A new independent poll released this week — the first of the election season — shows Farrell’s lead is consistent with the poll commissioned by the Farrell campaign, which both found him “in the lead and winning the election if held today.” Farrell receives 20 percent of the first-choice vote, Breed 19 percent, and Lurie 17 percent. In a final ranked-choice voting simulation, Farrell leads Breed 55 percent to 45 percent. Three in five voters view Breed unfavorably, two in five view Peskin unfavorably, and 61 percent say the city is on the wrong track.

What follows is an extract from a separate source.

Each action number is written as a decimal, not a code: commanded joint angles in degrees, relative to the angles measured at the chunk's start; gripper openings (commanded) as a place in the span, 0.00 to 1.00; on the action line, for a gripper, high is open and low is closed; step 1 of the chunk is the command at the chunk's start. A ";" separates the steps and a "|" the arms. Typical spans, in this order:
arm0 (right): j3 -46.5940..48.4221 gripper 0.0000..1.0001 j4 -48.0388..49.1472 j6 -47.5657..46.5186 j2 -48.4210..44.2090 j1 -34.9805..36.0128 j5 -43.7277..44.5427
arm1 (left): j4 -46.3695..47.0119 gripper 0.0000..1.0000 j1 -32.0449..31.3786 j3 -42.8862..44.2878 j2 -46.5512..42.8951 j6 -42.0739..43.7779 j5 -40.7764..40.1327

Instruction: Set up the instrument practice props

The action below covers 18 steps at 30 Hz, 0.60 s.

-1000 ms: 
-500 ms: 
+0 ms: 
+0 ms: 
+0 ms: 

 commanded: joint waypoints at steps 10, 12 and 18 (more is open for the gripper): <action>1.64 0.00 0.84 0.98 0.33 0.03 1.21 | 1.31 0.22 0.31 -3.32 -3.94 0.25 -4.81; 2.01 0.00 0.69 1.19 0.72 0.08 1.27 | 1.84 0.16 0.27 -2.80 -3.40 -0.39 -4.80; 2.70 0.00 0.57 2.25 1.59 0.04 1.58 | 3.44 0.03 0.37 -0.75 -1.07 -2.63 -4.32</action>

Our #XoftheWeek goes to recovery advocate (and VOSF contributor) Tom Wolf, who posted that he met with the U.S. attorney for Northern California and got the truth about San Francisco’s fentanyl crisis. A formerly homeless addict himself, Wolf has dedicated his life to helping others find the path he did to turn their lives around. So, what did the U.S. attorney have to say about drugs in the city? “700+ organized drug dealers; 100 kilos of fentanyl seized, local and state statutes protect organized drug dealers who are here illegally; federal statutes don’t offer those same protections.” Wolf also hints at even harsher federal crackdowns in the near future: “It’s clear we need more federal involvement in breaking down the Honduran/Cartel backed drug dealing ring operating in San Francisco. Believe it or not, the Feds have made a dent, and I was made privy to what’s coming next. Trust me when I tell you, it’s going to make a big difference. There’s still hope for San Francisco.”